Magnus considered. “Hm. I believe the best way to explain would be to quote from the source. Forgive me if my Carroll is a little rusty; it has been some time.

‘Come, listen, my men, while I tell you again
The five unmistakable marks
By which you may know, wheresoever you go,
The warranted genuine Snarks.’

Eloise startled. Could it be—? Magnus was quoting The Hunting of the Snark.

‘Let us take them in order. (Magnus continued.) The first is the taste,
Which is meagre and hollow, but crisp:
Like a coat that is rather too tight in the waist,
With a flavour of Will-o’-the-wisp.

‘Its habit of getting up late you’ll agree
That it carries too far, when I say
That it frequently breakfasts at five-o’clock tea,
And dines on the following day.’

“…They think it’s real?” Eloise finally said.

“On the contrary,” Magnus said. “The Nine and Ninety rarely concern themselves with other than that which exists. If they think it is real, then it is real—somewhere.”

“But how…” Eloise began. “How?

“Carroll was right,” Magnus said. “How he managed it, I do not know, but he was right. I always intended to ask him… but I do not think the Reverend Dodgson would have taken altogether to my questioning.

“Whether he had visited the internal dimensions himself, known someone who had, perhaps received inspiration from his Muse—or whether it was sheer coincidence—I cannot say.”


Mrs Harcourt, who was even then gliding genteely up swigging pensively from a bottle of Candian wine, choked at this, with somewhat moist and messy results for her immediate neighbours. Sensible of becoming the cynosure of many reproachful eyes, she whipped out a patent Evidence Eliminator and pressed the big pink button. “What?” she said.

“Nothing,” said everybody, for indeed it seemed so; and therewith returned to the narrative flow as it should have been in a brighter world with better extended table-manners.


“Regardless, the fact remains that Carroll’s Alice books—and his nonsense poems—are, perhaps, the first, and best, Terran descriptions of the internal dimensions to exist. If that is indeed where we are going, we could ask for no better guides.”

Eloise opened her mouth and then closed it again.

The Nth Doctor looked thoughtful.

Magnus frowned. “However, if the Nine and Ninety are directing us towards Snarks, I would strongly recommend we approach with caution—some Snarks are Boojums, after all, and it would not do to vanish away.”

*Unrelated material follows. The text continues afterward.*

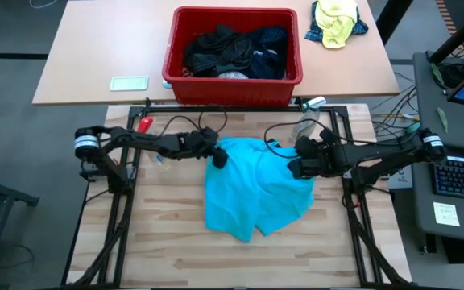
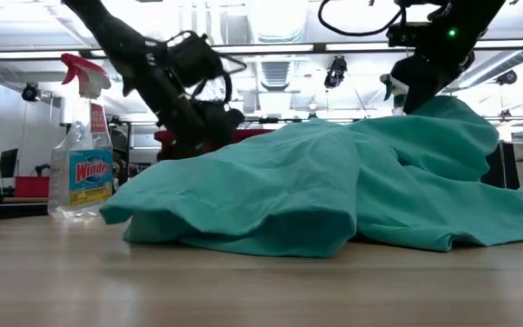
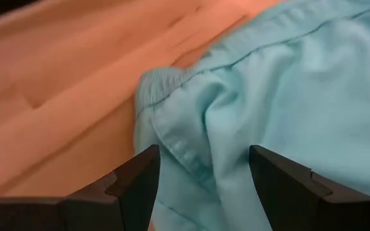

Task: Fold Laundry from Bin
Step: Fold the light blue shorts

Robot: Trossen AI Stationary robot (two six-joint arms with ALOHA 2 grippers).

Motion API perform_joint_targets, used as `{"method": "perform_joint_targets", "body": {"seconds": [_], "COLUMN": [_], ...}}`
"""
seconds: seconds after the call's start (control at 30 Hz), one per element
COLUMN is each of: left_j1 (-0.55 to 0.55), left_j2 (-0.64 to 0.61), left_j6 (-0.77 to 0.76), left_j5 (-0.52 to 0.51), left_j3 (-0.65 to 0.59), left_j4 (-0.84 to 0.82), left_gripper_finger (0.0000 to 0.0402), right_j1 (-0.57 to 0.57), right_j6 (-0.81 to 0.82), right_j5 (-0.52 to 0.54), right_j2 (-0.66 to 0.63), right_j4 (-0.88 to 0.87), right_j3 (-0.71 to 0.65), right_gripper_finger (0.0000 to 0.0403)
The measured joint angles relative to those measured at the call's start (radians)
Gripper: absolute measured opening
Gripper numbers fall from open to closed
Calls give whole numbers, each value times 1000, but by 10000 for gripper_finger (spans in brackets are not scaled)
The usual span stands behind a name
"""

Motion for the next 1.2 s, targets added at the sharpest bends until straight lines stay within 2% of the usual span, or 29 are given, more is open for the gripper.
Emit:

“Thank you,” Eloise said finally.

“A pleasure,” Magnus said.


The Trader looked most uneasy. “I suspect,” he said, “that there is unfinished business from previous episodes here. Are we truly sure we wish to venture into the internal dimensions upon such ambiguous evidence as we now possess? For have I not read in tomes unhallowed and texts forbid, that these very dimensions enclose that part of reality’s substratum in which the Great Old Ones of recent and evil memory were imprisoned ere Time and Space might begin, and that too unwise probing of the Universe’s deep structure has released them on one previous and catastrophic occasion already?”

Eloise closed her eyes. “Gray, I’m sure I wouldn’t cast doubt on your scholarship, but… which texts were these exactly?”

The titanic brow furrowed with the effort of dreadful recollection.

“You read them somewhere on Usenet?” Varne suggested helpfully.

“No, forbidder than that…”

“Indeed,” said Candy pedantically, “it sounds much like the far-famed Quantum Archangel: a book whose pages oozed, I declare, such consummate dedication to St Onan of the Fanboys that many of them were inseparably stuck together. The ‘Catalogue of Whovian Monsters’ that occupies most of one chapter is considered by connoisseurs to compare favourably with the ‘Cthulhoid Telephone Directory’ section of the nearly-as-seminal Divided Loyalties.” She licked her lips reflexively. “Though I like the bit where the Master escapes in a spaceship from a pursuing army of Great Old Ones by throwing gods at them out the rear cargo doors…”

The Nth Doctor nodded, a wry smile tugging at the corners of his mouth, for all the world as if sometimes the burden of standing outside the bounds of BBC continuity was nothing hard to bear. Ah, brave and gallant soul! thou hast not deceived us! “I think,” he thunk aloud, “we can cross that particular worry off our list.”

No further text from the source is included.